Source data
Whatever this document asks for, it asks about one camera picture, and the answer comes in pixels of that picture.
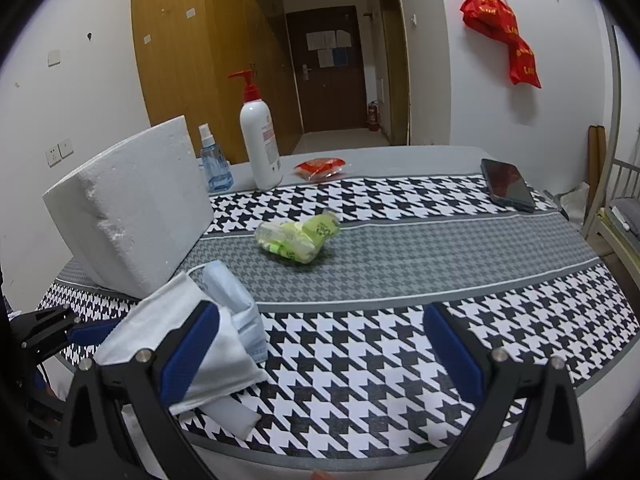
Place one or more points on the wooden wardrobe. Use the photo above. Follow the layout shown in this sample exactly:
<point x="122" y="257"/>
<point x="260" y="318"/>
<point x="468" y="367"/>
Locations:
<point x="170" y="60"/>

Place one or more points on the white pump bottle red cap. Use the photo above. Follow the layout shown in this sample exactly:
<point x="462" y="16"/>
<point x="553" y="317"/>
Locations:
<point x="260" y="145"/>

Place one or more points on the wooden side door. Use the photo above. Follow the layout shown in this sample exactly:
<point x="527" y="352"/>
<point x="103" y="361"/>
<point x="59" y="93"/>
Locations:
<point x="395" y="60"/>

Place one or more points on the blue door notice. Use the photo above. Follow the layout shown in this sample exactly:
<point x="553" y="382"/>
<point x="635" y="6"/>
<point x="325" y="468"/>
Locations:
<point x="339" y="57"/>

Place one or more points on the white foam box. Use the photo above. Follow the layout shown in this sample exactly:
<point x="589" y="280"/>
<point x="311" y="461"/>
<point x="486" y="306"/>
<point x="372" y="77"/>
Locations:
<point x="130" y="210"/>

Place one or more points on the black smartphone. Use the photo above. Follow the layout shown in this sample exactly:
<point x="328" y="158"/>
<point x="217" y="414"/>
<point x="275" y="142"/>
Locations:
<point x="507" y="185"/>

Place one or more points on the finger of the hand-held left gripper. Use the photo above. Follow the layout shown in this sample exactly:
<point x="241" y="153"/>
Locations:
<point x="95" y="331"/>

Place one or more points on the blue spray bottle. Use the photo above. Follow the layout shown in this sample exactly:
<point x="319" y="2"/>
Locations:
<point x="216" y="170"/>

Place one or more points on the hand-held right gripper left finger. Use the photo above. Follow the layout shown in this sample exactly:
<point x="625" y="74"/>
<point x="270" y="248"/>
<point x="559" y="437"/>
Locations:
<point x="192" y="355"/>

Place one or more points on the white foam wrap sheets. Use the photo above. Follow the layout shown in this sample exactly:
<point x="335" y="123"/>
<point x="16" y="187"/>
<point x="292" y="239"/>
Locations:
<point x="150" y="317"/>

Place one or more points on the brown entrance door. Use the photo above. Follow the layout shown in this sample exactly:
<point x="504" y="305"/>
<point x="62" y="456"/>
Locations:
<point x="330" y="95"/>

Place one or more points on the wide white door notice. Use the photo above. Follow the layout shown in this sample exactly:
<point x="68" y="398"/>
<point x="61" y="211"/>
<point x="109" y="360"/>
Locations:
<point x="320" y="40"/>

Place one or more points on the metal bunk bed frame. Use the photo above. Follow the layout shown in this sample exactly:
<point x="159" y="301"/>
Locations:
<point x="616" y="110"/>

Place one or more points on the red fire extinguisher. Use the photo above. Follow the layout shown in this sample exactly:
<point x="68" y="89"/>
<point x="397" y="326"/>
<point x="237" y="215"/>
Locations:
<point x="373" y="117"/>

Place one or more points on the red snack packet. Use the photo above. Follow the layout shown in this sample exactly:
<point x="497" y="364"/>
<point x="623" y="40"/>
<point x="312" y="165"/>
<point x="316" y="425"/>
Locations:
<point x="320" y="167"/>

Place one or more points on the white light switch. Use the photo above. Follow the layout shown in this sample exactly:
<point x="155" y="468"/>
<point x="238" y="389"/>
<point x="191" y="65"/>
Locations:
<point x="54" y="57"/>

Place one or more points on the blue face mask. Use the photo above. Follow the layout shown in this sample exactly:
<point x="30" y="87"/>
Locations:
<point x="230" y="295"/>

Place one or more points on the white foam tube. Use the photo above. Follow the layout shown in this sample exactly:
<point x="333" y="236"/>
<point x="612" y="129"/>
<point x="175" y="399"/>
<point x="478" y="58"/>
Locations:
<point x="235" y="417"/>

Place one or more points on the houndstooth gray table cloth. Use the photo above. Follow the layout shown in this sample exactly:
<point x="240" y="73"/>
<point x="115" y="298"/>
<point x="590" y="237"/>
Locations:
<point x="400" y="260"/>

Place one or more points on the person's right hand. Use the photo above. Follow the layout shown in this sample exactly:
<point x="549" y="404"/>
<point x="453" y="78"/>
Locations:
<point x="321" y="475"/>

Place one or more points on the white wall socket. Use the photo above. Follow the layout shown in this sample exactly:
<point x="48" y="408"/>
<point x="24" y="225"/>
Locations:
<point x="53" y="157"/>
<point x="66" y="148"/>

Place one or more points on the red printed plastic bag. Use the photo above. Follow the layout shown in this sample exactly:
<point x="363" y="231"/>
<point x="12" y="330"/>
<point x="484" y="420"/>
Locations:
<point x="525" y="65"/>
<point x="487" y="12"/>

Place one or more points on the gray folded bedding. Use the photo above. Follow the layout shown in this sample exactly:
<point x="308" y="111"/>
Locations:
<point x="627" y="215"/>

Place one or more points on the brown wooden board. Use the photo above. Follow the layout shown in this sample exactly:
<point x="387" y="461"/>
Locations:
<point x="595" y="165"/>

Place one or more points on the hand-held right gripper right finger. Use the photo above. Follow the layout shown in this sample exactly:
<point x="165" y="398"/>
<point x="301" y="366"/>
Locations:
<point x="452" y="355"/>

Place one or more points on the green tissue packet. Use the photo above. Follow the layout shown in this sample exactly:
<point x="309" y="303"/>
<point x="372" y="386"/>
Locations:
<point x="295" y="242"/>

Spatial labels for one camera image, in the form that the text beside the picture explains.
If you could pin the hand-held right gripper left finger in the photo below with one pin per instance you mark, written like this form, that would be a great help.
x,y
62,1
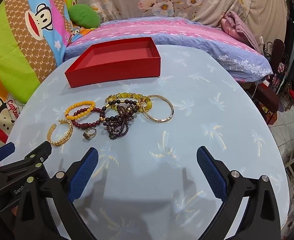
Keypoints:
x,y
84,172

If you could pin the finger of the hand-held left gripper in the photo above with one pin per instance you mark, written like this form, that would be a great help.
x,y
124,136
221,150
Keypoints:
x,y
34,156
3,149

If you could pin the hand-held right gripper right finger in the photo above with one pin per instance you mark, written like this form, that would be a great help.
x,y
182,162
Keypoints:
x,y
211,172

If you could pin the gold bangle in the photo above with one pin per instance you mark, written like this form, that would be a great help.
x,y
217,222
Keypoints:
x,y
171,110

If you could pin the red cardboard box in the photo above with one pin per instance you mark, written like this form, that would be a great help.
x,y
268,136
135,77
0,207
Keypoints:
x,y
112,76

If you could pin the light blue palm tablecloth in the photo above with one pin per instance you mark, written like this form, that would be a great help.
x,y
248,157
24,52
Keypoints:
x,y
186,120

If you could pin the brown wooden furniture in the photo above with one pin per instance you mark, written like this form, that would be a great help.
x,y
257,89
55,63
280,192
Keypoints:
x,y
266,97

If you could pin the monkey print blanket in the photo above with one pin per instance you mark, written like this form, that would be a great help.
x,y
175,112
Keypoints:
x,y
24,42

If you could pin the dark wooden chair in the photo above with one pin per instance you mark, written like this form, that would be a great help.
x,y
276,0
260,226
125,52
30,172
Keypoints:
x,y
278,50

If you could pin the pink striped pillow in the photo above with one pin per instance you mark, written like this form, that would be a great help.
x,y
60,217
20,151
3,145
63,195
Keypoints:
x,y
186,32

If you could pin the green pillow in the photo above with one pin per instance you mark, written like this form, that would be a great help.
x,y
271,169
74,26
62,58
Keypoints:
x,y
83,16

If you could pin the pink folded cloth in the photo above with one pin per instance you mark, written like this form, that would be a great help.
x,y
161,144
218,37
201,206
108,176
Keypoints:
x,y
236,25

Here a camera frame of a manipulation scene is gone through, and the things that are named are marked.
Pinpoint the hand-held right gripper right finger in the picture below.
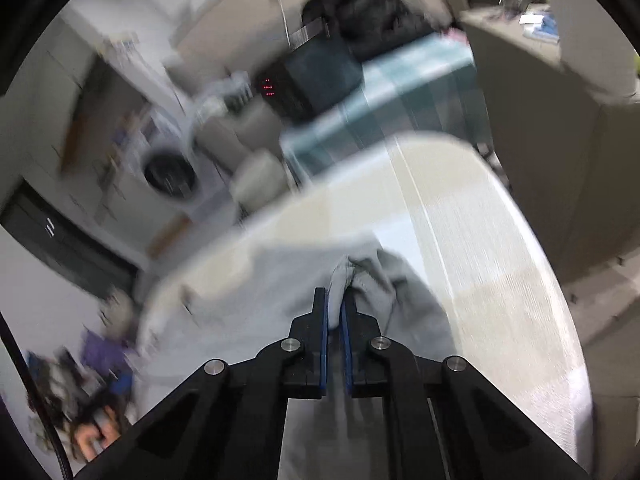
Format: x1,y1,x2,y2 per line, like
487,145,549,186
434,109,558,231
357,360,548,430
340,294,591,480

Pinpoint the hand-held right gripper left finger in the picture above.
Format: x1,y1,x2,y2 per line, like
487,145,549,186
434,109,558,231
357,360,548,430
75,287,331,480

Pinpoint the grey t-shirt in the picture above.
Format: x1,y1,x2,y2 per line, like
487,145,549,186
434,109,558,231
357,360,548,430
132,240,463,480

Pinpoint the person's left hand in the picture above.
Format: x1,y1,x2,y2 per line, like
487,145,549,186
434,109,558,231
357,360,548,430
72,407,123,461

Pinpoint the grey sofa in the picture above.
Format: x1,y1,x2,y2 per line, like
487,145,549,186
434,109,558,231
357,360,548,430
165,55,301,213

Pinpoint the purple bag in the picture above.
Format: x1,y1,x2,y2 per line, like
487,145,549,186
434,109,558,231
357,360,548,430
80,330,133,376

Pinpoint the white washing machine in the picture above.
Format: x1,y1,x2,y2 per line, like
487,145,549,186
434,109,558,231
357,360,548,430
137,105,236,221

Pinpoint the teal checked cloth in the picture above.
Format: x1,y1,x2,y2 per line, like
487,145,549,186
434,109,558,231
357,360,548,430
280,35,493,191

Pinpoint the black electric pressure cooker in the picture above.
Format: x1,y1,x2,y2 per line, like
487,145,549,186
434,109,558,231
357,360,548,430
252,35,366,123

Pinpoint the grey side cabinet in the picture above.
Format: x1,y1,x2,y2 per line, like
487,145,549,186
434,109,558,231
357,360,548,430
457,7,640,281

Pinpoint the black door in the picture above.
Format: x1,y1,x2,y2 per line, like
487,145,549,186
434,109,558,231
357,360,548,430
0,180,138,301

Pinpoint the black jacket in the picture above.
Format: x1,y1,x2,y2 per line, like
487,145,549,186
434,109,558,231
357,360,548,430
300,0,441,61

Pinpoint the black cable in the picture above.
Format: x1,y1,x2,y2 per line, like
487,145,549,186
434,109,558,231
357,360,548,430
0,310,68,480

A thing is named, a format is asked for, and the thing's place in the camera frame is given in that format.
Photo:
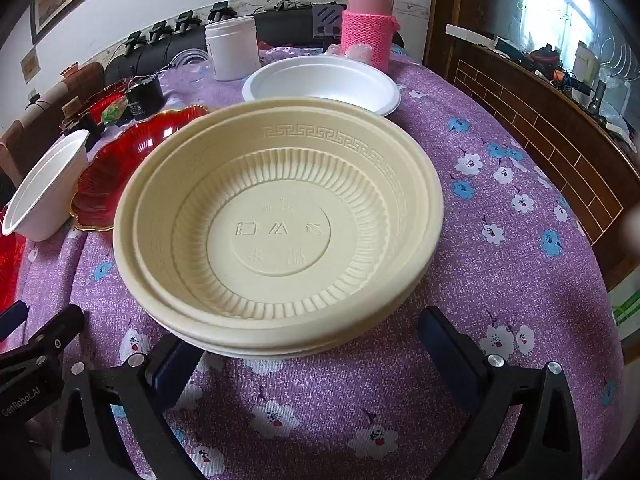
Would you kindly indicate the purple floral tablecloth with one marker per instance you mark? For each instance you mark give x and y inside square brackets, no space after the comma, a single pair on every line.
[500,285]

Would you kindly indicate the black sofa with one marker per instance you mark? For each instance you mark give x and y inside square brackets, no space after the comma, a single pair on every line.
[290,27]

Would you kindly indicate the brown sofa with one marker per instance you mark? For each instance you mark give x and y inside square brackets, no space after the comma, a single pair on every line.
[45,105]

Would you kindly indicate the wooden brick-pattern cabinet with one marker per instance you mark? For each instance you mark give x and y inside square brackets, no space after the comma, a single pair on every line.
[540,125]

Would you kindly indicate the green snack packet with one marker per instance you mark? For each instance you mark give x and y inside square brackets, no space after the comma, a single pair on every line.
[112,113]

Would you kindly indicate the red glass plate gold rim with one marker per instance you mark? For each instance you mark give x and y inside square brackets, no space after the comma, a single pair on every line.
[125,170]

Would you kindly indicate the wall socket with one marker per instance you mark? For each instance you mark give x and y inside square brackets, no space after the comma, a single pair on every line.
[35,96]

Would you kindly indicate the clear plastic bag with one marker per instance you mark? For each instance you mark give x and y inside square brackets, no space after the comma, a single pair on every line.
[356,52]

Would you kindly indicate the white foam plate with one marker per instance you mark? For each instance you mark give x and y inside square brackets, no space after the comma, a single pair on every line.
[320,80]

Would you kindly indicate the clear glass jar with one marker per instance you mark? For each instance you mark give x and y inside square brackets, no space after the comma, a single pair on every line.
[192,67]

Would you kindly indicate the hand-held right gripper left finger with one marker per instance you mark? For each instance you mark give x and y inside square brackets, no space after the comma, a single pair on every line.
[170,362]

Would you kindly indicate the pink thermos with knit sleeve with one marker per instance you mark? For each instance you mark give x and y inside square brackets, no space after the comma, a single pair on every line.
[367,27]

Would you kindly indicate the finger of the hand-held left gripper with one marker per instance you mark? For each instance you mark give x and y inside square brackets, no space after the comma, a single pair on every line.
[12,320]
[55,332]

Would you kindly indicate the black clamp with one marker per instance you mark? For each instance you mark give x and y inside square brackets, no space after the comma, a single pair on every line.
[220,10]
[187,21]
[134,41]
[160,31]

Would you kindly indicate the white plastic jar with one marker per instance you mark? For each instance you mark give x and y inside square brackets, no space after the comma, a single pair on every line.
[232,50]

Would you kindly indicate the white paper bowl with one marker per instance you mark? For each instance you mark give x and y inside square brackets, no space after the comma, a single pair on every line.
[45,190]

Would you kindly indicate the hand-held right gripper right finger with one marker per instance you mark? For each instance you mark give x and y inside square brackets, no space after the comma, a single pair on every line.
[450,345]

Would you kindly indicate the grey slotted stand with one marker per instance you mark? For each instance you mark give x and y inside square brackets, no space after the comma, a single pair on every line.
[327,19]

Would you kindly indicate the black jar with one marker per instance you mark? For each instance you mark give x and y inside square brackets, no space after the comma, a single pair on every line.
[145,96]

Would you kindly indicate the small wall notice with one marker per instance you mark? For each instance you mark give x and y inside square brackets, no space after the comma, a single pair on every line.
[30,64]

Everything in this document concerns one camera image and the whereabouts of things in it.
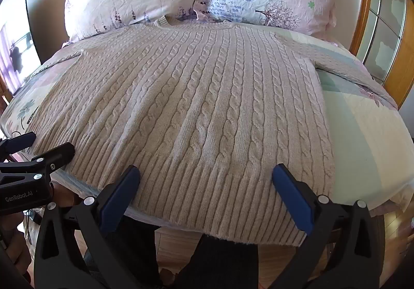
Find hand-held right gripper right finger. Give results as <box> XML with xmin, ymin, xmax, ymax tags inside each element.
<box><xmin>272</xmin><ymin>164</ymin><xmax>385</xmax><ymax>289</ymax></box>

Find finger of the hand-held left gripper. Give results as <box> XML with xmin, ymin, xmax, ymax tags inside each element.
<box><xmin>31</xmin><ymin>142</ymin><xmax>76</xmax><ymax>180</ymax></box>
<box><xmin>0</xmin><ymin>132</ymin><xmax>37</xmax><ymax>160</ymax></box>

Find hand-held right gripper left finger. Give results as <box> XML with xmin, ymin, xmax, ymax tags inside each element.
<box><xmin>34</xmin><ymin>165</ymin><xmax>141</xmax><ymax>289</ymax></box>

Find beige cable-knit sweater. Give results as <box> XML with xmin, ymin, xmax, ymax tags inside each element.
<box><xmin>34</xmin><ymin>16</ymin><xmax>393</xmax><ymax>247</ymax></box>

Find person's black trouser legs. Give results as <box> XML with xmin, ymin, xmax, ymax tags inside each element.
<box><xmin>78</xmin><ymin>216</ymin><xmax>261</xmax><ymax>289</ymax></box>

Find pastel patchwork quilt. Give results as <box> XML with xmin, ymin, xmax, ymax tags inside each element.
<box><xmin>0</xmin><ymin>29</ymin><xmax>414</xmax><ymax>231</ymax></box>

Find wooden framed glass door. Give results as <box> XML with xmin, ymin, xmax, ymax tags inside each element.
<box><xmin>350</xmin><ymin>0</ymin><xmax>414</xmax><ymax>110</ymax></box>

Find black cable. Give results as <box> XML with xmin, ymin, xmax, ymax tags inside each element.
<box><xmin>23</xmin><ymin>208</ymin><xmax>44</xmax><ymax>244</ymax></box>

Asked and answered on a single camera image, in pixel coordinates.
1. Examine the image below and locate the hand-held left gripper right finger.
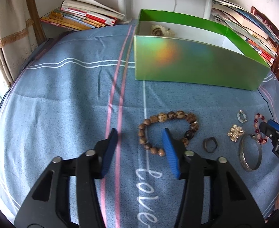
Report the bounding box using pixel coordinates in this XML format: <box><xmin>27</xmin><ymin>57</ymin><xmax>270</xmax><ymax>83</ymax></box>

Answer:
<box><xmin>161</xmin><ymin>128</ymin><xmax>265</xmax><ymax>228</ymax></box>

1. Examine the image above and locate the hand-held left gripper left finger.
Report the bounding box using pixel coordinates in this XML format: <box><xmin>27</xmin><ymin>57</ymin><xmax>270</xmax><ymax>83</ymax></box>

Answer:
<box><xmin>15</xmin><ymin>128</ymin><xmax>118</xmax><ymax>228</ymax></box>

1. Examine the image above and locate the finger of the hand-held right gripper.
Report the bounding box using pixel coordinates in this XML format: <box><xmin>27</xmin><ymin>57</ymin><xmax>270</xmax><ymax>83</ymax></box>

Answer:
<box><xmin>259</xmin><ymin>122</ymin><xmax>276</xmax><ymax>144</ymax></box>
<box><xmin>267</xmin><ymin>119</ymin><xmax>279</xmax><ymax>138</ymax></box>

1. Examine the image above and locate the red and pink bead bracelet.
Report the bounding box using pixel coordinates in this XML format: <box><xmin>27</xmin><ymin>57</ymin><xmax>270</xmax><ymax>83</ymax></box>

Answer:
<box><xmin>254</xmin><ymin>113</ymin><xmax>271</xmax><ymax>145</ymax></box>

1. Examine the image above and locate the brown wooden bead bracelet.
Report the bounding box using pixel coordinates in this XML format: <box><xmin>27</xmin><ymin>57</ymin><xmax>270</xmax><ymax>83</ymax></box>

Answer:
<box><xmin>138</xmin><ymin>110</ymin><xmax>199</xmax><ymax>157</ymax></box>

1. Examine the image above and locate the shiny green cardboard box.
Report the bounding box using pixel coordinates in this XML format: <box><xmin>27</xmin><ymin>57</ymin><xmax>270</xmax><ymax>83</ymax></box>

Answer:
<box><xmin>133</xmin><ymin>9</ymin><xmax>271</xmax><ymax>91</ymax></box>

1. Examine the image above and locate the small silver pendant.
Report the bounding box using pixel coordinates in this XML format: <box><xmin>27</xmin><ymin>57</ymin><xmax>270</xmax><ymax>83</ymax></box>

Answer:
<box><xmin>237</xmin><ymin>110</ymin><xmax>248</xmax><ymax>123</ymax></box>

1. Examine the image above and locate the gold brooch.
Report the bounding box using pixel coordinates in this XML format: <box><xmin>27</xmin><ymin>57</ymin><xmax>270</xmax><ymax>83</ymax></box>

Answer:
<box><xmin>227</xmin><ymin>124</ymin><xmax>245</xmax><ymax>143</ymax></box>

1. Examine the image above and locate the silver bangle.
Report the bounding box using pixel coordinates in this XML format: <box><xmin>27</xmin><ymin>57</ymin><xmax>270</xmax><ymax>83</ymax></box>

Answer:
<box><xmin>238</xmin><ymin>133</ymin><xmax>263</xmax><ymax>172</ymax></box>

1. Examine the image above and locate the blue striped bed sheet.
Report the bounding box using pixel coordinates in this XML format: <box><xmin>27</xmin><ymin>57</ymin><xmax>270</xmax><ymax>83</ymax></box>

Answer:
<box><xmin>0</xmin><ymin>19</ymin><xmax>279</xmax><ymax>228</ymax></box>

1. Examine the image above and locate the tall stack of books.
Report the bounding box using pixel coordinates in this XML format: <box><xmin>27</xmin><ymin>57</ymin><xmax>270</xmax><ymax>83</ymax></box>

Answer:
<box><xmin>207</xmin><ymin>0</ymin><xmax>279</xmax><ymax>68</ymax></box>

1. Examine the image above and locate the low stack of thin books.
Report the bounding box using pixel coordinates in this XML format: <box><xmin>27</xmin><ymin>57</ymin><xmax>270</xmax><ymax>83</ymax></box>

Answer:
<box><xmin>40</xmin><ymin>0</ymin><xmax>126</xmax><ymax>31</ymax></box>

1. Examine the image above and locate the beige curtain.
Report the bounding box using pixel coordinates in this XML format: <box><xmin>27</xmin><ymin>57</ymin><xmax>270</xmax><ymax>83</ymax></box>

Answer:
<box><xmin>0</xmin><ymin>0</ymin><xmax>47</xmax><ymax>88</ymax></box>

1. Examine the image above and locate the black cable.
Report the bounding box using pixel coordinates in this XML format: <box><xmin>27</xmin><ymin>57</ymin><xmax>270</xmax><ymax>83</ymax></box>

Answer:
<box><xmin>257</xmin><ymin>89</ymin><xmax>279</xmax><ymax>124</ymax></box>

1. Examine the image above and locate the dark metal ring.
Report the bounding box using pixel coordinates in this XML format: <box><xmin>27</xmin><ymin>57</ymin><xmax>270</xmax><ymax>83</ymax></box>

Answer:
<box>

(TASK ITEM) From the entries above, show each line that includes the string "blue".

(ANSWER BOX)
Place one or more points on the blue door notice. Use the photo above. Follow the layout shown in this sample exactly:
Place one or more points on the blue spray bottle. Use the photo above. Follow the layout shown in this sample exactly:
Place one or more points on the blue face mask. Use the photo above. Follow the layout shown in this sample exactly:
If you could pin the light blue palm tablecloth in the photo above with one pin per instance you mark, written like this form, that would be a great help.
1. Examine the image above and locate the blue striped bed sheet.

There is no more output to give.